Road photo logo

American Roads: Site Map > Auto Trails > Auto Trail Articles > Motor Age article February 5 1920

Louisiana to Build Seven Trunk Lines Through State

― from Motor Age, February 5, 1920, page 26.

 

BATON ROUGE, LA., Feb. 2—The state of Louisiana, through its State Highway Department, of which Duncan Buie is chief, is at work today on the construction of seven main trunk highways, all of which cross the state, either north and south or east and west, and all of which connect not only with the various parish roads of the state, but with the great transcontinental highways, north and south and east and west through the state and around its borders.
These seven great highways have a total length, within the state, of 1375 miles, of which 547 miles have been completed, 344 now under construction; 63 miles advertised for bids; 300 miles surveyed and being platted, and 60 miles being surveyed, leaving only 61 miles on which nothing has been done toward construction in the near future. These main trunk lines passing through Louisiana are:

Seven Trails Planned

1—The Spanish Trail*, or Southern National Highway, entering the state from Texas, near Lake Charles, La., and extending easterly through Jennings, Crowley, Lafayette, New Iberia, Houma, Slidell and Pearl River into Mississippi. This road, nationally speaking, runs from Jacksonville, Fla., to San Diego, California.
2—The Jackson Highway, which enters the state from Mississippi. via Pearl River and Bay St. Louis and runs through Chef Menteur and along the Lakes Pontchartrain and Borgne to end at New Orleans. The northern terminus of this highway is at Buffalo, N. Y.
3—The Jefferson Highway, entering the state near Shreveport, 300 miles north of New Orleans, and extending southeasterly through Mansfield, Natchitoches, Alexandria, Melville and Baton Rouge to its southern terminus at New Orleans. The northern terminal of this highway is at Winnipeg, Manitoba, Canada.
4—The Dixie Overland Highway, or that part of it which extends across the northern section of Louisiana, through Shreveport, Arcadia, Ruston, Monroe, Rayville, Tallulah and Delta.
5—The Pelican Highway, extending from Lake Charles northeasterly through Oberlin, Alexandria, Camp Beauregard, Columbia and Monroe and ending at the Louisiana-Arkansas state line.
6—The Ozark Cutoff , beginning at the Arkansas line and extending southerly through Lake Providence, Tallulah, St. Joseph and Vidalia, thence to Natchez and across a corner of the state of Mississippi back into Louisiana to St. Francisville and on to connect with the Jefferson Highway at Baton Rouge.
7—The Mississippi Highway§, beginning at New Orleans and extending northerly through Hammond and Amite to the Louisiana-Mississippi line, where it connects with the model highway extending through Brookhaven to Jackson, Miss.

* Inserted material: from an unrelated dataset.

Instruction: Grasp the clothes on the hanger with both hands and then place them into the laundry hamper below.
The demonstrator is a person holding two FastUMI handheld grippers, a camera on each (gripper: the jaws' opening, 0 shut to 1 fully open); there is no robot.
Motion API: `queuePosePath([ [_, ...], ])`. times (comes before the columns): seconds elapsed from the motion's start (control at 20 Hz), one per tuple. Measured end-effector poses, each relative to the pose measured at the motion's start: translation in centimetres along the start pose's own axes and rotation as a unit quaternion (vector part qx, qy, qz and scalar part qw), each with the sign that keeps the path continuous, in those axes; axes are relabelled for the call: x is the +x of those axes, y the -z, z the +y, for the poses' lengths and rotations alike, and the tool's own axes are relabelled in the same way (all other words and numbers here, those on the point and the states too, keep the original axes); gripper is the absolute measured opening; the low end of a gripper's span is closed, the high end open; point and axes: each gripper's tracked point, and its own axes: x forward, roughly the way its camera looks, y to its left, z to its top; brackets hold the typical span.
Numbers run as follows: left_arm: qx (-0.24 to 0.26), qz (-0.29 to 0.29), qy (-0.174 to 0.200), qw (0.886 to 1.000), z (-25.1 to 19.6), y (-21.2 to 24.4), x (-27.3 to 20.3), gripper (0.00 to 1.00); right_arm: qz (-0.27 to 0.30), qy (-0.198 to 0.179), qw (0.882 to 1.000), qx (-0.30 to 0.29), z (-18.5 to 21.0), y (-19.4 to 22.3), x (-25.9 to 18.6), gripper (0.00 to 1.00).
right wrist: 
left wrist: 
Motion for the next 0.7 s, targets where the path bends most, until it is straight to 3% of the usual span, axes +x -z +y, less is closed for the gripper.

Traverse Populated Districts

Extending across the state in various directions, these highways traverse the most productive and most densely populated sections. They connect the six largest cities of Louisiana and make the capital, Baton Rouge, and the chief port, New Orleans, easily accessible from all parts of the state. They extend through 75 per cent of the state's 63 parishes, and in this 75 per cent are contained 89 per cent of the state's assessed valuation and 93 per cent of its population.
All the culverts, bridges and other drainage structures on these highways are being constructed of reinforced concrete. The surfacing is either sand-clay gravel, washed gravel, or a mixture of the two. The regrettable part of this road construction is the use of these materials, which require constant maintenance and practical reconstruction every few years, but Louisiana road-building has not yet progressed to the point of broken stone foundation and concrete surfacing, without which no permanent road can be maintained all the year round in the South. The mixed sand-clay gravel and washed gravel, however, has one merit, in that it settles and packs well, and may, at some future date, form a good foundation for real hard surfaced roads.

 

* The road discussed is the Old Spanish Trail. The Spanish Trail was actually an auto trail in Colorado that is US 160 today. The Southern National Highway was an early auto trail connecting Washington, D.C. and San Diego. It had a northern and southern branch. Through Louisiana, the southern branch followed the same alignment as the Old Spanish Trail.

This is the road that is now US 165. It was once part of an auto trail network called the Lone Star Route.

This is the road that is now US 65.

§ This is the road that is now US 51. In the early period of the Lee Highway, this was the route that highway took when it went south to New Orleans. Later, this was part of the Jefferson Davis Highway.